Fig. 2: Inhibiting miR-3202 protects against DUX4-induced cell death by upregulating FAIM2.

A Cell viability indicated by CellTitre-Glo luminescence, measuring total ATP content in control non-transfected, non-induced, and scramble- or miR-3202 inhibitor-transfected doxycycline-induced LHCN-M2iDUX4 cells. ****P < 0.0001 by one-way ANOVA with Tukey’s post hoc test (n = 5). The experiment has been repeated five independent times. B Cell viability of iDUX4 rhabdosarcoma cells, transfected and induced as in A. ****P < 0.0001, ***P = 0.0002 by one-way ANOVA with Tukey’s post hoc test (n = 5). C Cell viability of 293TiDUX4 cells, transfected and induced as in A. Data are presented as individual data points plus mean; ****P < 0.0001, **P = 0.0065 by one-way ANOVA with Tukey’s post hoc test (n = 5) the experiment has been repeated 3 independent times. D FACS analysis of FAM-labeled miR-3202 inhibitor transfection efficiency across the duration of the assay, showing over 90% transfection efficiency in LHCN-M2iDUX4 cells. E Western blot for DUX4 expression in LHCN-M2iDUX4 cells transfected (or not) with miR-3202 inhibitor for 24 h and induced (or not) with 50 ng/ml doxycycline for another 24 h. F Western blot for DUX4 and FAIM2 expression in LHCN-M2iDUX4 cells transfected with miR-3202 inhibitor or controls, with or without subsequent induction of DUX4 by 50 ng/ml doxycycline.

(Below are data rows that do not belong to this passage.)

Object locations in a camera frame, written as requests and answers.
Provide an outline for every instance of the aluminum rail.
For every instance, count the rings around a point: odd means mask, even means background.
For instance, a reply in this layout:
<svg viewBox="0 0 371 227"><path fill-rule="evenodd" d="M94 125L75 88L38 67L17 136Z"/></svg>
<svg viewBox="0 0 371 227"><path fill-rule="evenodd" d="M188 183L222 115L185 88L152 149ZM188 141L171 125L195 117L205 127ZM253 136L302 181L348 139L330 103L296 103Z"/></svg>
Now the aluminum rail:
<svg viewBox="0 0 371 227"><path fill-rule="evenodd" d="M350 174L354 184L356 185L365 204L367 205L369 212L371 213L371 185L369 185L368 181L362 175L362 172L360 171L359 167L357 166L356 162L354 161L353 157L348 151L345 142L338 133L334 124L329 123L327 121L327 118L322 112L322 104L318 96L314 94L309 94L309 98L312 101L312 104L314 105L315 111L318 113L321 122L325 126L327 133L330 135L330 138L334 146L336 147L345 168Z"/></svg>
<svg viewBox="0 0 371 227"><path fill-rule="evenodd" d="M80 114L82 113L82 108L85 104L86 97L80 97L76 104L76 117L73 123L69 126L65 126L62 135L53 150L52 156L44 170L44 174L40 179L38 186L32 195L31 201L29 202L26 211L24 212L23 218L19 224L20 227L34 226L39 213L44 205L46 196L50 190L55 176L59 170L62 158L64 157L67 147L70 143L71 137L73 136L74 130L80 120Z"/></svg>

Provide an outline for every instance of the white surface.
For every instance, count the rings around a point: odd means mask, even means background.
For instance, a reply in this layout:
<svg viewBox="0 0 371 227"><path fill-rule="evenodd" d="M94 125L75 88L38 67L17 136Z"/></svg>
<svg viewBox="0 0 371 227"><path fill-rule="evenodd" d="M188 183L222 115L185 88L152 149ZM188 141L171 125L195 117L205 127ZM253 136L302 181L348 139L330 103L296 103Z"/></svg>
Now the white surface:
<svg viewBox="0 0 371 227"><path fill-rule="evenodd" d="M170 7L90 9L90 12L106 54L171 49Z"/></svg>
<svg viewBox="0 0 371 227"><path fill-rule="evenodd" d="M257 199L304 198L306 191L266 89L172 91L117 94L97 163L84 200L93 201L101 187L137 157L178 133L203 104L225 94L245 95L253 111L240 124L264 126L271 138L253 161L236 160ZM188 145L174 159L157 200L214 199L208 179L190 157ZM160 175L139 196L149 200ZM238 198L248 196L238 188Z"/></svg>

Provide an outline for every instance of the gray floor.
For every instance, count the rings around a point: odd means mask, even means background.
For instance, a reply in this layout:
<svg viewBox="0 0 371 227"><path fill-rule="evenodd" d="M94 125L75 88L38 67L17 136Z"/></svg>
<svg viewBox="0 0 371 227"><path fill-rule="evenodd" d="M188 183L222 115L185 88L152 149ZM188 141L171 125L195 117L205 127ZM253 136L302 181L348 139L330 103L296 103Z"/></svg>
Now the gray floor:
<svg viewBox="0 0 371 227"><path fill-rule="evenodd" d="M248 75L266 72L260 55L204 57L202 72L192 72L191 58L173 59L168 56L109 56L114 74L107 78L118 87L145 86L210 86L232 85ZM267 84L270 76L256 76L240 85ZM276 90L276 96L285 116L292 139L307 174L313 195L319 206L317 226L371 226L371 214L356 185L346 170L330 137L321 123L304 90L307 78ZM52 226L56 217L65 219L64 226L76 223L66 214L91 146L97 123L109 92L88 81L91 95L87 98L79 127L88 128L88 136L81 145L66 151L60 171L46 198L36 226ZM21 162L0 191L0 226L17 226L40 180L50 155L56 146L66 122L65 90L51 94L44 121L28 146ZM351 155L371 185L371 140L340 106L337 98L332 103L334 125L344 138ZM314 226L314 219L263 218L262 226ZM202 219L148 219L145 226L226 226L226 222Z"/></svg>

Far-right lane shows LHCN-M2iDUX4 cells transfected with FAIM2-expressing plasmid. G Cell viability Assay of LHCN-M2iDUX4 cells induced with 50 ng/ml for 48 h following transfection with FAIM2 expression plasmid versus a control non-coding plasmid. ****P < 0.0001, by one-way ANOVA with Tukey’s post hoc test (n = 5).